Taking place on Saturday 2nd December, A Level Law students participated in the all day competition, competing in 3 rounds acting as both prosecution and defence teams after being asked to provide a substitute team at the last minute by event organisers, totalling 6 rounds. Although Huish were unsuccessful in winning the overall heat, they did ‘win’ 4/6 of the rounds, even persuading the jury to deliver a verdict in their favour!

Over the previous 8 weeks, students prepared 2 cases. Case 1 ‘R v Newton’ involved the misuse of a computer and Case 2 ‘R v Hynes’ explored the law on public nuisance. Students had to unpick the case looking at witnesses’ statements, the ‘law’ and the evidence. Students also had to write opening and closing statements and develop questioning skills in chief and cross examination. The team also took on the role of witnesses and fully embraced the characterisation, and one of our talented art students attended as a ‘court artist’ – these images will be entered into the national competition to take place next year.
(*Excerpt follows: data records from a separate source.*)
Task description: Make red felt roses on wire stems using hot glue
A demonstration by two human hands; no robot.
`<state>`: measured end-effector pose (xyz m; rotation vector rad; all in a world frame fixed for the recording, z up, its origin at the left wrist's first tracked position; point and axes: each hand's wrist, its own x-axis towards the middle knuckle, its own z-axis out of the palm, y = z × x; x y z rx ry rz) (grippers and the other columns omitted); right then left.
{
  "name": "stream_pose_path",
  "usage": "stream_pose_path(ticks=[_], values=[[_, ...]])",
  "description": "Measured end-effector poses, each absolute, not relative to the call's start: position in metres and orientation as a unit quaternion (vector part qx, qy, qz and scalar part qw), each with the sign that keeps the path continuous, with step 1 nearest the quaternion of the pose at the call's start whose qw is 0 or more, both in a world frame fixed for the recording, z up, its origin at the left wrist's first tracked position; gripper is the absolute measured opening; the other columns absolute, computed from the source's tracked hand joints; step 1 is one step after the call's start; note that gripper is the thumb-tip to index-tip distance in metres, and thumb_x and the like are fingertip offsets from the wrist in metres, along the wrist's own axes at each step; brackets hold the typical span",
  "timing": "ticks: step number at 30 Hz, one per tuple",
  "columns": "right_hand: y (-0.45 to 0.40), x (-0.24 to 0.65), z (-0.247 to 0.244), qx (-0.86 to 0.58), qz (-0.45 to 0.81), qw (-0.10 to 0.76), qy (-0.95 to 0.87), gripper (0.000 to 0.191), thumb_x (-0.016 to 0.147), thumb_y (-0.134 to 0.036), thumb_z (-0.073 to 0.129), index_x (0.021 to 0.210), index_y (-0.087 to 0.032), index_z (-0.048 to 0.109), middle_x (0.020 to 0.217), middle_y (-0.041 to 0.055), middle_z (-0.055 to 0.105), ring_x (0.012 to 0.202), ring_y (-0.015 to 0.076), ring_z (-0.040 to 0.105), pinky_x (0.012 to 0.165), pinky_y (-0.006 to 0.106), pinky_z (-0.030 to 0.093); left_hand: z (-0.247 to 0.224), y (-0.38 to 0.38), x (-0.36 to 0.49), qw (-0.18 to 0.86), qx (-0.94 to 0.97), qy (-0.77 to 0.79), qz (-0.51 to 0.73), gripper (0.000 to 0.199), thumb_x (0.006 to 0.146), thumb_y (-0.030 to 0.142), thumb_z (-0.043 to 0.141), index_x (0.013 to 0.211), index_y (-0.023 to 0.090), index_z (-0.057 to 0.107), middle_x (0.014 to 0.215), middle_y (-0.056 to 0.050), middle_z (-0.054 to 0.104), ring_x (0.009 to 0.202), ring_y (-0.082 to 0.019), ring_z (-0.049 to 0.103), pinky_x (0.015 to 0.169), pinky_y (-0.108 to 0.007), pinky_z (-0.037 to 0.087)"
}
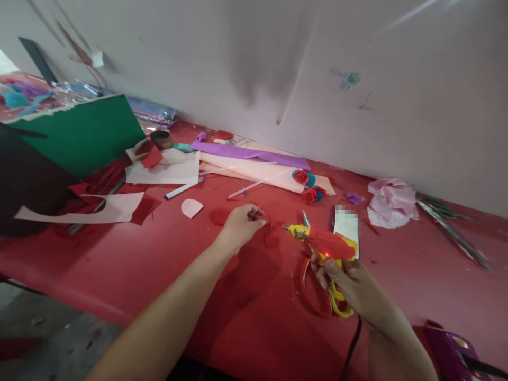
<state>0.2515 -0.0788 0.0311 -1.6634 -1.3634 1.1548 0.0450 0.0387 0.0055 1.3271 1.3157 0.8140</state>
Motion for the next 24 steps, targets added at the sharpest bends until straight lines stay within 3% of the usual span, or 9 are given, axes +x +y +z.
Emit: stream_pose_path(ticks=[4, 8, 12, 19, 24], values=[[-0.089, 0.262, 0.020, -0.653, 0.474, 0.269, -0.526, 0.047, 0.084, -0.062, 0.046, 0.066, -0.020, 0.059, 0.050, 0.0003, 0.055, 0.046, 0.0131, 0.051, 0.044, 0.024, 0.041, 0.000, 0.037, 0.047, 0.418, 0.665, 0.575, 0.227, 0.015, 0.067, 0.013, 0.064, 0.082, 0.017, 0.063, 0.074, -0.003, 0.063, 0.066, -0.015, 0.055, 0.063, -0.027, 0.040], [-0.090, 0.255, 0.013, -0.682, 0.438, 0.205, -0.549, 0.056, 0.086, -0.062, 0.041, 0.050, -0.020, 0.054, 0.046, 0.0010, 0.055, 0.040, 0.0111, 0.048, 0.040, 0.023, 0.038, -0.007, 0.036, 0.053, 0.386, 0.699, 0.563, 0.215, 0.003, 0.071, 0.016, 0.064, 0.071, 0.019, 0.062, 0.073, -0.004, 0.065, 0.067, -0.017, 0.057, 0.065, -0.029, 0.041], [-0.085, 0.245, 0.016, -0.680, 0.416, 0.198, -0.571, 0.057, 0.084, -0.063, 0.043, 0.048, -0.021, 0.054, 0.043, 0.0017, 0.055, 0.041, 0.0126, 0.051, 0.040, 0.023, 0.038, -0.010, 0.036, 0.055, 0.388, 0.698, 0.562, 0.215, 0.011, 0.070, 0.022, 0.068, 0.062, 0.019, 0.060, 0.065, -0.004, 0.063, 0.061, -0.017, 0.055, 0.061, -0.030, 0.039], [-0.084, 0.244, 0.017, -0.694, 0.391, 0.169, -0.581, 0.061, 0.085, -0.065, 0.037, 0.046, -0.021, 0.054, 0.044, 0.0024, 0.056, 0.042, 0.0134, 0.052, 0.045, 0.026, 0.040, -0.011, 0.036, 0.056, 0.372, 0.711, 0.560, 0.204, 0.013, 0.066, 0.019, 0.072, 0.062, 0.019, 0.059, 0.063, -0.002, 0.060, 0.061, -0.016, 0.053, 0.061, -0.029, 0.037], [-0.081, 0.240, 0.016, -0.705, 0.388, 0.169, -0.569, 0.058, 0.083, -0.064, 0.042, 0.044, -0.022, 0.053, 0.040, 0.0022, 0.055, 0.036, 0.0141, 0.051, 0.038, 0.026, 0.037, -0.011, 0.036, 0.056, 0.369, 0.716, 0.560, 0.192, 0.015, 0.066, 0.019, 0.072, 0.062, 0.019, 0.058, 0.066, -0.003, 0.061, 0.062, -0.016, 0.053, 0.061, -0.029, 0.036]])
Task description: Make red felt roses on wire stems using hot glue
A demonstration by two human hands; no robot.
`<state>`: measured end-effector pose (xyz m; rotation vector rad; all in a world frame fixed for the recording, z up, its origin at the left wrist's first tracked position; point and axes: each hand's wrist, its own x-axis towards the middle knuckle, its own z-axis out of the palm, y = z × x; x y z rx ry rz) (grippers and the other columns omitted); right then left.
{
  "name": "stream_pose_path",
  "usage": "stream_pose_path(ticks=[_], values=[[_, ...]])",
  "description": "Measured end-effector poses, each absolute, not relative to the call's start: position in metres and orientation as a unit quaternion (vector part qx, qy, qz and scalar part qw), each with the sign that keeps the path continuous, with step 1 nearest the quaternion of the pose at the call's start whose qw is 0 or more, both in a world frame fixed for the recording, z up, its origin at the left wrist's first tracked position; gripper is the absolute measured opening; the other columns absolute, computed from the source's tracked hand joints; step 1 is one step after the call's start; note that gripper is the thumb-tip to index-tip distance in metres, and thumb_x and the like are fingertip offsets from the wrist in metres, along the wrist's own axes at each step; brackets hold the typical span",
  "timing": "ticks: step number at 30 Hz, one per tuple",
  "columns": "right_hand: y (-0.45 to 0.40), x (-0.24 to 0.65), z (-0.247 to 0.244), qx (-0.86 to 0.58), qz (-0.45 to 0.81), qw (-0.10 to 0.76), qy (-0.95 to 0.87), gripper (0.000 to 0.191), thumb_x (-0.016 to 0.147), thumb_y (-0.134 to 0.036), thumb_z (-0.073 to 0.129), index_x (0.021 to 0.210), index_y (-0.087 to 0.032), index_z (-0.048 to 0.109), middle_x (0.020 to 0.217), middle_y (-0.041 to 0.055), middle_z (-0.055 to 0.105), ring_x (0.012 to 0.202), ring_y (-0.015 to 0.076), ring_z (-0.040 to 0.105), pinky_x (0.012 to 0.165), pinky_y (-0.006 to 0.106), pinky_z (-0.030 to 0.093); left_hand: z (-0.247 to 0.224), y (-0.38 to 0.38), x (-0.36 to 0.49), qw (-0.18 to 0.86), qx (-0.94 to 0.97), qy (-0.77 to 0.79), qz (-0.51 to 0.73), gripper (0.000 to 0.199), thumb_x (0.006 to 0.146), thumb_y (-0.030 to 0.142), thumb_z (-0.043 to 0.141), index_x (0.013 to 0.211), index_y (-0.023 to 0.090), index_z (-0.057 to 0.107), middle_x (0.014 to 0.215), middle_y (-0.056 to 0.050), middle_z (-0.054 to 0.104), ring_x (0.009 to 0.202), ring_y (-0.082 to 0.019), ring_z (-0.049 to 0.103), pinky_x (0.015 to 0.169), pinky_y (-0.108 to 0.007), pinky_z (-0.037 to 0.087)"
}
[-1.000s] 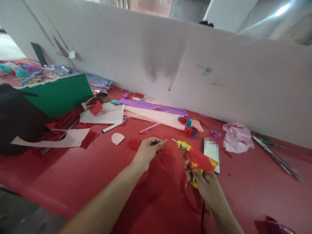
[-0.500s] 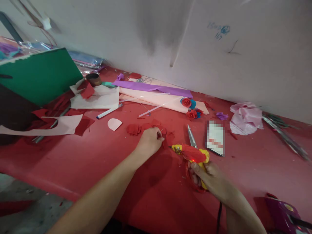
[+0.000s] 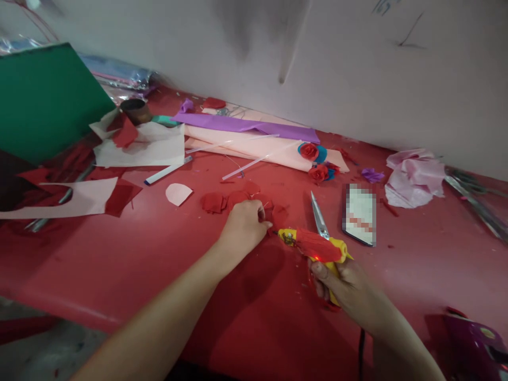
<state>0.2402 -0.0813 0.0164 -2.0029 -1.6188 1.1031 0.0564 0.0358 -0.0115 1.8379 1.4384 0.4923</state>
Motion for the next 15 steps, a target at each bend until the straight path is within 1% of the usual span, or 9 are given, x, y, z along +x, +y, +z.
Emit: stream_pose_path(ticks=[4, 12, 15], values=[[-0.0800, 0.2400, 0.0136, -0.693, 0.393, 0.197, -0.571, 0.056, 0.081, -0.062, 0.046, 0.042, -0.023, 0.054, 0.038, 0.0024, 0.055, 0.034, 0.0143, 0.050, 0.036, 0.026, 0.036, -0.0126, 0.0350, 0.0563, 0.362, 0.724, 0.555, 0.193, 0.014, 0.067, 0.019, 0.072, 0.064, 0.018, 0.058, 0.068, -0.003, 0.063, 0.063, -0.016, 0.053, 0.060, -0.029, 0.037], [-0.0806, 0.2406, 0.0100, -0.691, 0.403, 0.185, -0.571, 0.053, 0.081, -0.060, 0.048, 0.044, -0.023, 0.055, 0.038, 0.0026, 0.056, 0.033, 0.0144, 0.052, 0.035, 0.026, 0.037, -0.0153, 0.0350, 0.0557, 0.385, 0.709, 0.555, 0.202, 0.016, 0.064, 0.015, 0.070, 0.059, 0.019, 0.056, 0.061, -0.001, 0.059, 0.058, -0.014, 0.049, 0.058, -0.028, 0.034], [-0.0799, 0.2390, 0.0116, -0.681, 0.402, 0.205, -0.577, 0.051, 0.081, -0.058, 0.050, 0.043, -0.023, 0.055, 0.037, 0.0020, 0.056, 0.033, 0.0142, 0.052, 0.035, 0.025, 0.037, -0.0151, 0.0350, 0.0561, 0.388, 0.704, 0.557, 0.210, 0.017, 0.064, 0.015, 0.071, 0.058, 0.019, 0.055, 0.060, -0.001, 0.058, 0.057, -0.014, 0.049, 0.057, -0.029, 0.034]])
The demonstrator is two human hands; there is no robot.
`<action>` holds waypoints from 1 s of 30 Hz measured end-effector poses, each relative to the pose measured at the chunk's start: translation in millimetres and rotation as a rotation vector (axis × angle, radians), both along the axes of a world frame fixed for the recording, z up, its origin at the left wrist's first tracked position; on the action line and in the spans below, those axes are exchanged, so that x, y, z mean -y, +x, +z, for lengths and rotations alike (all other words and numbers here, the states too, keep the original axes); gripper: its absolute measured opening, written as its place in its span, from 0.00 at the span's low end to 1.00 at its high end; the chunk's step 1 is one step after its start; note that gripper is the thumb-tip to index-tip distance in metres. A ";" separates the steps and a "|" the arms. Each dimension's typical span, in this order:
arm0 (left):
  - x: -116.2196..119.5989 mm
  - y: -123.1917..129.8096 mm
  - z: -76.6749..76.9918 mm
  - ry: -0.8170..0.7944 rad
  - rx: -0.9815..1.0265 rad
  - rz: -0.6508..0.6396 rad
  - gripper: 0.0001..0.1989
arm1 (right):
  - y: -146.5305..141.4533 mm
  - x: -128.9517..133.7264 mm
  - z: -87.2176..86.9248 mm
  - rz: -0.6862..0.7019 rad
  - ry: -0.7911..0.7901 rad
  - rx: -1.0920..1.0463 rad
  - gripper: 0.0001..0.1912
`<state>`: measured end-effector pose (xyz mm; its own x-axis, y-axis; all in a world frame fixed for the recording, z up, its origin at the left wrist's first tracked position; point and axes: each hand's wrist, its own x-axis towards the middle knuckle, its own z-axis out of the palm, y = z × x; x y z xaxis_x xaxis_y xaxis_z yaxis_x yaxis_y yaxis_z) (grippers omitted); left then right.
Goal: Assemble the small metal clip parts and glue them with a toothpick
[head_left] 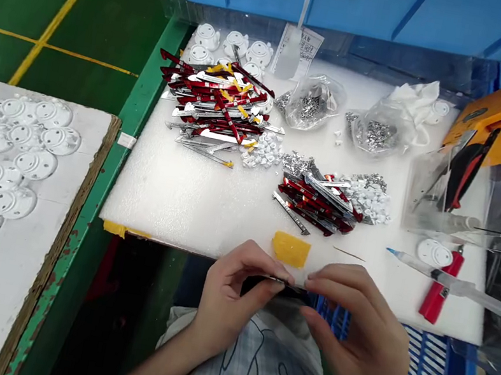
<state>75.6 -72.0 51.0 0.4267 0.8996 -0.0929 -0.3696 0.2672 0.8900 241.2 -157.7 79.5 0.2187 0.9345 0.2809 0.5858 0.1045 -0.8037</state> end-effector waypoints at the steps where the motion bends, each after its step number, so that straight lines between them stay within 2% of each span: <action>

The day consisted of mock trial rounds in front of real judges, a photo opportunity for each team with the legal personnel attending, and a Q&A with the judges to round off the day. Students said they found the competition great fun and particularly enjoyed playing out their skills with other colleges and were able to develop their oracy communication skills, alongside team working and critical thinking. All received a certificate of participation

Rowena Mudge Course Manager for A Level Law said “I couldn’t be prouder of the mooting students. They have worked so hard and really threw themselves into the day. Feedback from the judges was phenomenal with HHJ Johnson (seen pictured with the prosecution team) from Plymouth Criminal Courts commenting that the performance of Huish students was at the standard of pupil barristers. The scoring was tight with only 1 team from the heats going through to the final. This is the first time we have competed, and we learnt so much. Next year we hope to go one step further and get through to the national finals. Although we didn’t ‘win’ the heat,  the ‘win’ for us was seeing our students performing at such a high standard. They developed confidence, resilience and I know they have bright futures ahead of them”.